Pints are €4 in Ron Blacks on Dawson St...pretty cheap for the "super pubs" on that street.


----------



## SlugBreath (6 Jun 2010)

Pat Bateman said:


> Pints are €4 in Ron Blacks on Dawson St...pretty cheap for the "super pubs" on that street.


 

 [broken link removed]


----------



## moneysaver1 (17 Jun 2010)

I picked up a flyer last year for a new website that offers discounts on food, drink and accom in Temple Bar. They seem to have some good offers from time to time. I can post links to sites yet (not enough posts :-( so Google 
Temple Bargains dot com and youll see them. Lots of combo deals for Food and Pints!


----------



## Yeager (17 Jun 2010)

Get a 6 pack of Dutch Gold, drink it before you leave and stay on the miwadi for the rest of the night.


----------



## BOXtheFOX (18 Jun 2010)

Searsons Upper Baggot Street, pints €4.


----------



## Boyd (18 Jun 2010)

Depends on what you're drinking. Guinness is usually cheaper than Carlsberg et al and long neck drinking bottles is a major no no.
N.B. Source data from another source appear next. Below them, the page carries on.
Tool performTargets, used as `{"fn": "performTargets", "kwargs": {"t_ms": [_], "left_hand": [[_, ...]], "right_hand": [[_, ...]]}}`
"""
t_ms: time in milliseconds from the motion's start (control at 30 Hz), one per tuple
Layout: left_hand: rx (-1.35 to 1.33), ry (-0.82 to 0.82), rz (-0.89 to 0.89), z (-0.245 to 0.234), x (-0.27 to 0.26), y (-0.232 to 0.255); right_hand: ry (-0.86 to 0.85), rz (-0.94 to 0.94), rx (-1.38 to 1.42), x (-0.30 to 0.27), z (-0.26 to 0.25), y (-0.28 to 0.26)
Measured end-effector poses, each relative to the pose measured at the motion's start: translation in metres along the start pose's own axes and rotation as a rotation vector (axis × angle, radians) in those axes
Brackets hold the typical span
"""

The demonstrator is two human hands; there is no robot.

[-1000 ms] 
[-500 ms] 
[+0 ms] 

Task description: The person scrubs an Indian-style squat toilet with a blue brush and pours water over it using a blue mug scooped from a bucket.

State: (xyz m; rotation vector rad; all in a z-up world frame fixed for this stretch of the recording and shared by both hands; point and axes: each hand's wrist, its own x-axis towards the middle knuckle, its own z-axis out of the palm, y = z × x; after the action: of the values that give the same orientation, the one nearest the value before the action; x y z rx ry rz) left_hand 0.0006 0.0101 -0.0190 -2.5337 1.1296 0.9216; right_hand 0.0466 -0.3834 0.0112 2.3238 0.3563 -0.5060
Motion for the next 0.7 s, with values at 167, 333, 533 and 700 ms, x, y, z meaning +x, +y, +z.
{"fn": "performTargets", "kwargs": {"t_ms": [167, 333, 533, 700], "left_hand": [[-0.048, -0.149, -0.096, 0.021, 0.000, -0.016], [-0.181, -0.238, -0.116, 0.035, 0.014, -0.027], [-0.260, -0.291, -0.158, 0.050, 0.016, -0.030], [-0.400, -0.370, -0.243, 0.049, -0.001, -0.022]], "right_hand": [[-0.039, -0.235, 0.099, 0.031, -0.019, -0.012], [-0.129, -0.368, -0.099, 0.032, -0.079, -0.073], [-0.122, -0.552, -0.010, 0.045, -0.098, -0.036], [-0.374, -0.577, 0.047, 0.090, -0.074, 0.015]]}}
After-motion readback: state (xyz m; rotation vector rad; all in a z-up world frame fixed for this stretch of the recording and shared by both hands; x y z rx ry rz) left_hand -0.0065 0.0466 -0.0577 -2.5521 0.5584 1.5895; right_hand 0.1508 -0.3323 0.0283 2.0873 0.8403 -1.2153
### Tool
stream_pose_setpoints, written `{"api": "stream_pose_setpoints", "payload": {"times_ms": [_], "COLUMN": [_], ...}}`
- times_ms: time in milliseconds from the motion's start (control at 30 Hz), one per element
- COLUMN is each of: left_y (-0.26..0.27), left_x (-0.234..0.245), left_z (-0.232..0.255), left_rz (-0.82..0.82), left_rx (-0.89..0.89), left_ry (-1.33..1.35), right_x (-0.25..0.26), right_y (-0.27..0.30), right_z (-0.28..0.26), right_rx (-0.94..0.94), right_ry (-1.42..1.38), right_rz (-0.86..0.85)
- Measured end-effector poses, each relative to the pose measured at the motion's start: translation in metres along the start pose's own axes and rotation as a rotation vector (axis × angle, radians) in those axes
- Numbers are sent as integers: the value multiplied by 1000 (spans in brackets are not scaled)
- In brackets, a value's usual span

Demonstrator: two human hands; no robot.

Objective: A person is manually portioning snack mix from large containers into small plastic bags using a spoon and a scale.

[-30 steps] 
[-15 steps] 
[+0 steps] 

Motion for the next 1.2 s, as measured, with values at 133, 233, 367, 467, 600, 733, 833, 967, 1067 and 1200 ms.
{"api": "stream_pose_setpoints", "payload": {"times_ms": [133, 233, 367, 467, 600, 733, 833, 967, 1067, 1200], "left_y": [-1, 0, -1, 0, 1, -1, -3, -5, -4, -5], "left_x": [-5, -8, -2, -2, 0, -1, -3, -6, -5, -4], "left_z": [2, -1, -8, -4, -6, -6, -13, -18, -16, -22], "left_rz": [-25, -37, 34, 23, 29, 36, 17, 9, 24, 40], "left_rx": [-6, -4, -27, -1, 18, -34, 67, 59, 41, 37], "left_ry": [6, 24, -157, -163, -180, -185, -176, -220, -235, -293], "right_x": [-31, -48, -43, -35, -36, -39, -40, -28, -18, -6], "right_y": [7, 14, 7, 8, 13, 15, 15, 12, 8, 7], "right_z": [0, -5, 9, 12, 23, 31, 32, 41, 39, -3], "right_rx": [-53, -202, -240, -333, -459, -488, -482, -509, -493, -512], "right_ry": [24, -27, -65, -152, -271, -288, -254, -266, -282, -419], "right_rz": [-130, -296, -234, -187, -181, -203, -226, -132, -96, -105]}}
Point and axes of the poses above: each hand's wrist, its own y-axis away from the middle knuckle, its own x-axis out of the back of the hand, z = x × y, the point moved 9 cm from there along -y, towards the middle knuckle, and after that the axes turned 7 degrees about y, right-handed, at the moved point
Also depends on what sort of pub you're after, Ron Blacks is fairly cheap but its an awful spot IMHO. Women as usually hot though


----------



## Davey'sGirl (18 Jun 2010)

Stay away from temple bar and maybe try up harcourt st like diceys or something all depends on what type of night/crowd you want???


----------



## Leo (18 Jun 2010)

moneysaver1 said:


> I picked up a flyer last year for a new website that offers discounts on food, drink and accom in Temple Bar. They seem to have some good offers from time to time. I can post links to sites yet (not enough posts :-( so Google
> Temple Bargains dot com and youll see them. Lots of combo deals for Food and Pints!


 

That just links to a generic catch-all site as used by a lot of squatters. Nothing to do with Temple Bar.


----------



## Firefly (22 Jun 2010)

The Beggers Bush off Haddington Road was always a cheapie place to get great stout.


----------



## Sunny (22 Jun 2010)

To be fair, most pubs have copped on and very few charge more than €5 a pint during the evening. Can't speak for the late bars because I am old and usually gone home by that stage.


----------